● **Brief**
Please print the full listing exactly.

● **Data**
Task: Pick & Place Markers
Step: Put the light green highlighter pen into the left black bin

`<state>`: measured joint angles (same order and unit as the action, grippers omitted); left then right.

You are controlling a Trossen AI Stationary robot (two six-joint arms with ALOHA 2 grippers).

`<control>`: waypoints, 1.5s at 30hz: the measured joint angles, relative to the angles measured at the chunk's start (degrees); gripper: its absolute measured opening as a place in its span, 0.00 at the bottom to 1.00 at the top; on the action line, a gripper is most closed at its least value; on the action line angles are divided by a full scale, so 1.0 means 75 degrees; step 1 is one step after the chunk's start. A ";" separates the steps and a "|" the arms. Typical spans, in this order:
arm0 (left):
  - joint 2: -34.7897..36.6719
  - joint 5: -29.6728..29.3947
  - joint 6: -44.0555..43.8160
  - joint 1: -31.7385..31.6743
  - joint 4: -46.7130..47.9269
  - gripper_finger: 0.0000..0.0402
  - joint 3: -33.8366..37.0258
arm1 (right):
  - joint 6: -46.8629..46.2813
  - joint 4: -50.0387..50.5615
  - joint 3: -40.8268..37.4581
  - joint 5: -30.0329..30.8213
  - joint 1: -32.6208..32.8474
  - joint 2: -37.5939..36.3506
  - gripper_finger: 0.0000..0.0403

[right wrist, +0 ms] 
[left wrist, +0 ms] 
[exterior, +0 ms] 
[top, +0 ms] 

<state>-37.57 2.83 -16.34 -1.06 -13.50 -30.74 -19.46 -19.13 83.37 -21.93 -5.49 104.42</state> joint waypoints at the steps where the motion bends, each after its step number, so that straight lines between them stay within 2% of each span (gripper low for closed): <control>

● **Result of the exercise**
Task: Pick & Place Markers
Step: Put the light green highlighter pen into the left black bin

`<state>`: measured joint angles (same order and unit as the action, grippers omitted); left then right.

You are controlling a Trossen AI Stationary robot (two six-joint arms with ALOHA 2 grippers).

`<control>`: waypoints, 1.5s at 30hz: the measured joint angles, relative to the angles measured at the chunk's start (degrees); gripper: its absolute measured opening as a place in its span, 0.00 at the bottom to 1.00 at the top; on the action line, a gripper is most closed at its least value; on the action line angles are divided by a full scale, so 1.0 means 75 degrees; step 1 is one step after the chunk's start. A ";" separates the steps and a "|" the arms. Typical spans, in this order:
arm0 (left):
  - joint 2: -34.7897..36.6719
  - joint 5: -29.6728..29.3947
  - joint 6: -44.0555..43.8160
  - joint 1: -31.7385..31.6743
  - joint 4: -46.7130..47.9269
  - gripper_finger: 0.0000..0.0402
  - joint 3: -33.8366..37.0258
arm1 (right):
  - joint 6: -46.8629..46.2813
  - joint 4: -50.0387..50.5615
  - joint 3: -40.8268..37.4581
  - joint 5: -30.0329..30.8213
  - joint 1: -32.6208..32.8474
  - joint 2: -37.5939..36.3506
  - gripper_finger: 0.0000..0.0403

[right wrist, +0 ms] 
[left wrist, +0 ms] 
[exterior, +0 ms] 
[top, +0 ms] 

<state>-37.57 2.83 -16.34 -1.06 -13.50 -30.74 -19.46 -19.13 83.37 -21.93 -5.49 104.42</state> joint waypoints at the steps where the motion bends, each after its step number, so that straight lines between them stay within 2% of each span (gripper low for closed): <control>

The response to the exercise has been completed.